Lo contraté porque Ryan estaría allí.
Y Lucille también.
Tres meses antes, Ryan se había parado en nuestra cocina y me había dicho que quería el divorcio. Luego añadió que estaba con Lucille, su secretaria.
Era más joven, refinada y perfecta, de una manera que yo no me había sentido perfecta desde antes de la maternidad, la colada, las noches en vela y los años en que me decían que ya no era suficiente.
Ryan me miró y me dijo: “Ya no eres la mujer con la que me casé. Antes eras delgada. Simplemente ya no me resultas atractiva”.
Después de eso, llevaba a Lucille a todas partes. A restaurantes. A eventos de trabajo. A reuniones familiares. Incluso a la casa de su madre, Elaine.

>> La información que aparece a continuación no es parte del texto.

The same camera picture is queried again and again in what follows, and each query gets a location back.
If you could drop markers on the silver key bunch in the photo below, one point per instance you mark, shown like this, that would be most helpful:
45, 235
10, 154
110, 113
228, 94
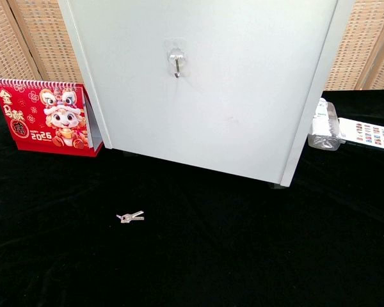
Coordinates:
130, 217

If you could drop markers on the white metal cabinet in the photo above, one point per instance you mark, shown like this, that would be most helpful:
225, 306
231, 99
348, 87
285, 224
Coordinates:
198, 96

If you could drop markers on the black velvet table cloth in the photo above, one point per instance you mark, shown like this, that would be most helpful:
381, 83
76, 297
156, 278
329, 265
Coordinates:
192, 243

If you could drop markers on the clear plastic wrapped package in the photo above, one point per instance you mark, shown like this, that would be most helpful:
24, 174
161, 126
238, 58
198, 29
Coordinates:
324, 129

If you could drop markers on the red 2026 desk calendar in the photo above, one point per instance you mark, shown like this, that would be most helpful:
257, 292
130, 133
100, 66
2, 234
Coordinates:
44, 118

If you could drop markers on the white printed card sheet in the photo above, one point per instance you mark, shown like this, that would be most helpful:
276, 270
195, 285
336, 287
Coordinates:
371, 132

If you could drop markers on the woven bamboo folding screen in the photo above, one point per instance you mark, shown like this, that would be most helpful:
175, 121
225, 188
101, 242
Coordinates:
35, 38

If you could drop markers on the clear adhesive wall hook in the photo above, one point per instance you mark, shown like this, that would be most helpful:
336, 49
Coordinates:
177, 62

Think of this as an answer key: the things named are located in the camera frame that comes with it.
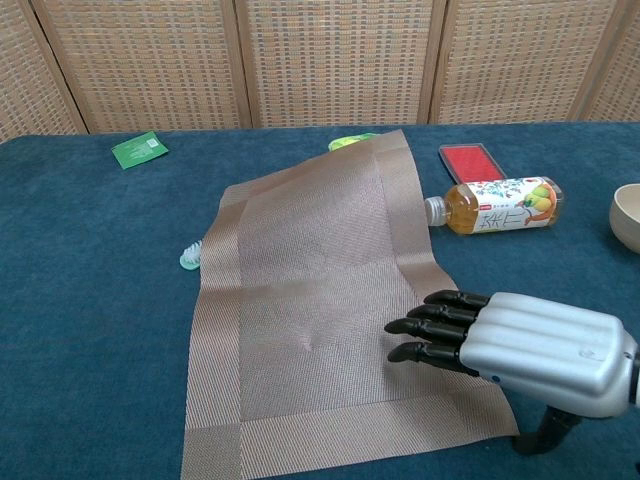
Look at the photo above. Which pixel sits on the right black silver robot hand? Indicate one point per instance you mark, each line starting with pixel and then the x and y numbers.
pixel 545 345

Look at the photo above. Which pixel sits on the white bowl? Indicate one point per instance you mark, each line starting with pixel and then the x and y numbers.
pixel 627 215

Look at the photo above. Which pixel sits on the brown woven placemat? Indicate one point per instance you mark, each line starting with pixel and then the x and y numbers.
pixel 320 310

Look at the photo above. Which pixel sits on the tea bottle with label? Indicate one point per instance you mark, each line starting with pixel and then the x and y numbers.
pixel 500 205

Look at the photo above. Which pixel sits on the red ink pad case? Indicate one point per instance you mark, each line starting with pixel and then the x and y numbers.
pixel 470 161

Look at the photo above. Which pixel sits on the yellow green tissue pack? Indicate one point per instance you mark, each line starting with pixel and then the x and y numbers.
pixel 347 142

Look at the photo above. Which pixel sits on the woven wooden folding screen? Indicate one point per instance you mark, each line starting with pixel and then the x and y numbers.
pixel 325 60

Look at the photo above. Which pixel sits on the mint green brush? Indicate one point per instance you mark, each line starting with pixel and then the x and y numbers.
pixel 191 256

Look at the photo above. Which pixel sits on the green square sachet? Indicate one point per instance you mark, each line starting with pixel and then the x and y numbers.
pixel 137 150

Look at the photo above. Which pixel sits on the blue table cloth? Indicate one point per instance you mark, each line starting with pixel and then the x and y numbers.
pixel 90 300

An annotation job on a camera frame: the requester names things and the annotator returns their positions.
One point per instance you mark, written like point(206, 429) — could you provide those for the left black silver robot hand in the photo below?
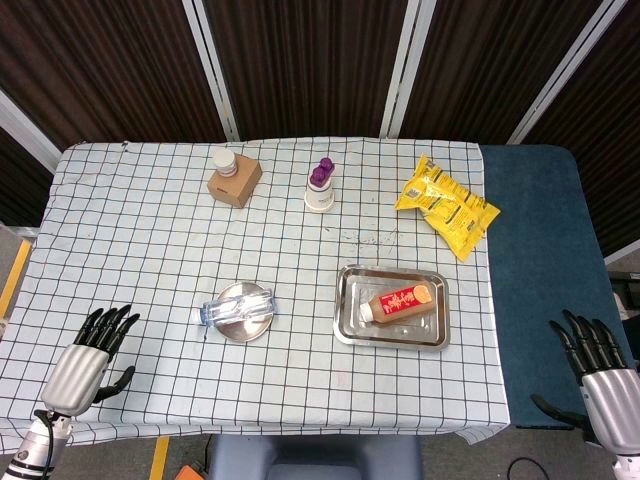
point(75, 372)

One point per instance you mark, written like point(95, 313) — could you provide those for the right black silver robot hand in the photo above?
point(612, 405)

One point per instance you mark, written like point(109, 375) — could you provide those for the clear plastic water bottle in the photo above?
point(240, 307)

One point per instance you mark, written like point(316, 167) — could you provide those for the brown drink bottle red label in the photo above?
point(395, 305)

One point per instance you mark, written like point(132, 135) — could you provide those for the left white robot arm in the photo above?
point(30, 447)

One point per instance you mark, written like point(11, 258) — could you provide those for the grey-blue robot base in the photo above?
point(310, 457)

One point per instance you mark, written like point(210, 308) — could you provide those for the white black checkered tablecloth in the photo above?
point(150, 240)

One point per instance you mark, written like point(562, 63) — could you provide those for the orange object on floor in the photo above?
point(192, 474)

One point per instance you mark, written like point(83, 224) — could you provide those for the round steel plate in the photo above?
point(245, 333)

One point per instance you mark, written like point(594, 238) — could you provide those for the teal table mat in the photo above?
point(540, 225)

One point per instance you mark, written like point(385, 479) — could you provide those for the rectangular steel tray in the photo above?
point(432, 300)

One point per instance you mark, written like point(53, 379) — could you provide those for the small cardboard box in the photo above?
point(235, 189)

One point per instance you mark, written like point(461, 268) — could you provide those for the yellow snack bag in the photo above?
point(450, 205)

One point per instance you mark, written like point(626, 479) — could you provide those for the white plastic jar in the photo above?
point(225, 162)

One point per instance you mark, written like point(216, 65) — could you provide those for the upturned white paper cup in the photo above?
point(320, 197)

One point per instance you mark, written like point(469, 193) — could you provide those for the brown partition panel white frame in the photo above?
point(100, 65)
point(20, 190)
point(310, 65)
point(610, 125)
point(500, 65)

Así que cuando Elaine nos invitó a mí y a los niños a su fiesta en la piscina del 4 de julio, casi me negué.
“Sigues siendo de la familia”, me dijo.
“Ryan estará allí”, dije.
“Lo sé.”
“Consigo.”
Elaine guardó silencio un momento. Luego dijo: «No dejes que te expulse de los lugares a los que perteneces».
Quería ser valiente.
En cambio, contraté a Daniel.
Durante el trayecto, me disculpé por el tráfico, el aire acondicionado, las huellas dactilares de mi hija en la ventanilla y cualquier otra cosa que mi mente ansiosa pudiera encontrar.
Daniel no hizo comentarios. Simplemente respondió a las preguntas de los niños.
Sí, había actuado en anuncios publicitarios.
No, no era famoso.
Sí, una vez interpretó a un pirata en una convención dental.
—¿Con una espada? —preguntó mi hija.